**WHAT THE TASK ASKS:** List each line of the data that holds the word "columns".

======== INFORMATION SHOWN

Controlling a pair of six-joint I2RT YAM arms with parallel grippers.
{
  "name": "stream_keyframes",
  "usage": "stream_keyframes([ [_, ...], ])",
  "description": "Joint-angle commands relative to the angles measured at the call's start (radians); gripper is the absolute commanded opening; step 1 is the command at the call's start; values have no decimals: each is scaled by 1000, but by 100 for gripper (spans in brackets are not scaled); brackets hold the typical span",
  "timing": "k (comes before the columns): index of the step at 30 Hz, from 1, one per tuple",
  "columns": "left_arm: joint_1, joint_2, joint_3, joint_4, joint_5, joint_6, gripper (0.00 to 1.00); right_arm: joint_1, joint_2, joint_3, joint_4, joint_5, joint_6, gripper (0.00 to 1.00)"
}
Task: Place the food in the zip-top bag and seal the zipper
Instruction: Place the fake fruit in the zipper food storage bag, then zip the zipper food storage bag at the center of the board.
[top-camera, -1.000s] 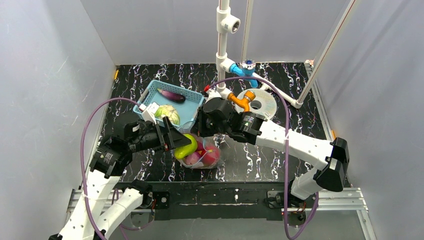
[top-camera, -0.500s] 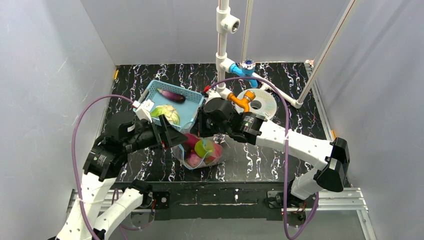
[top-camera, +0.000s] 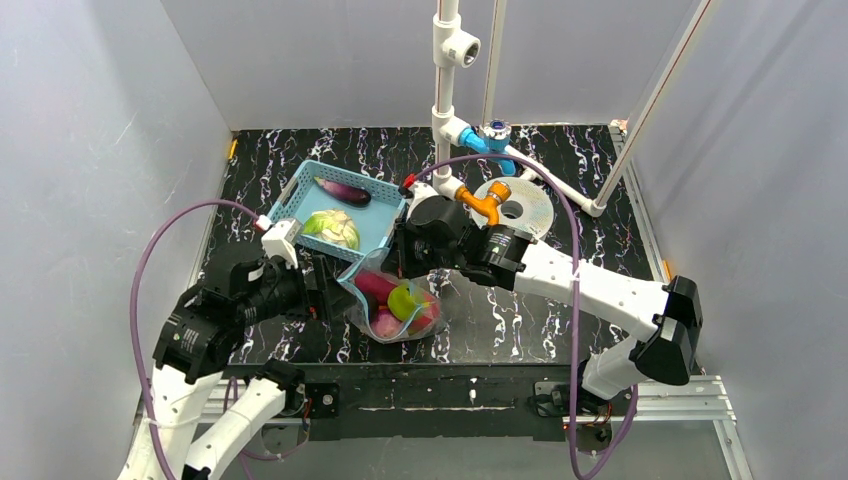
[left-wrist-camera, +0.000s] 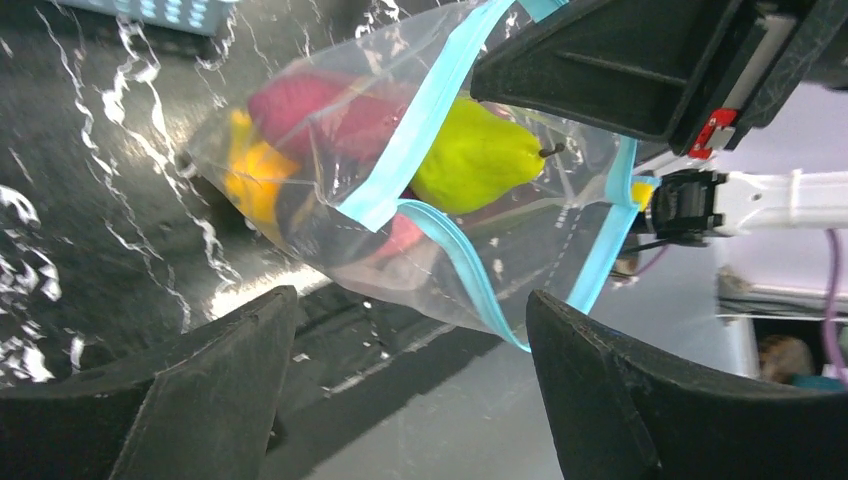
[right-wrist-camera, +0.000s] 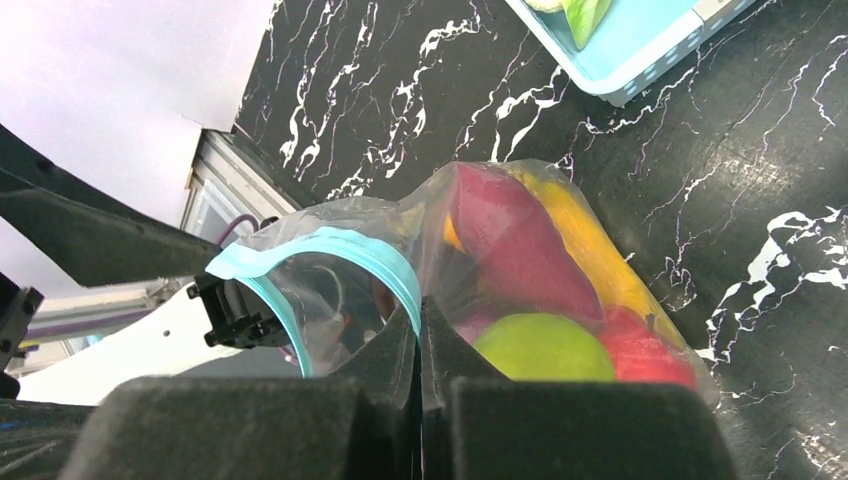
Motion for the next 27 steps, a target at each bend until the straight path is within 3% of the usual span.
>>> stream_keyframes([
  [1, -5, -53, -51, 84, 3, 227, 82, -2, -49, -13, 44, -45, -60, 2],
  [6, -5, -69, -151, 261, 237, 374, 70, -3, -62, -24, 16, -58, -100, 2],
  [10, -6, -24, -187, 303, 301, 469, 64, -2, -73, -34, 10, -63, -116, 2],
  [15, -5, 11, -217, 349, 363, 509, 40, -3, -70, -23, -7, -68, -138, 2],
  [17, -5, 17, -208, 336, 350, 502, 24, -3, -70, -16, -20, -61, -153, 2],
  [20, -5, 4, -223, 345, 291, 482, 13, -3, -78, -19, -32, -26, -188, 2],
  [21, -6, -2, -232, 350, 246, 452, 3, -3, -82, -19, -39, -20, -199, 3],
  [27, -5, -67, -276, 350, 202, 387, 0, -3, -101, -31, -69, 6, -241, 5],
])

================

**OUTPUT FOR THIS EXERCISE:**
  "timing": "k (comes before the columns): index of the step at 30 Hz, from 1, one per tuple",
  "columns": "left_arm: joint_1, joint_2, joint_3, joint_4, joint_5, joint_6, gripper (0.00 to 1.00); right_arm: joint_1, joint_2, joint_3, joint_4, joint_5, joint_6, gripper (0.00 to 1.00)"

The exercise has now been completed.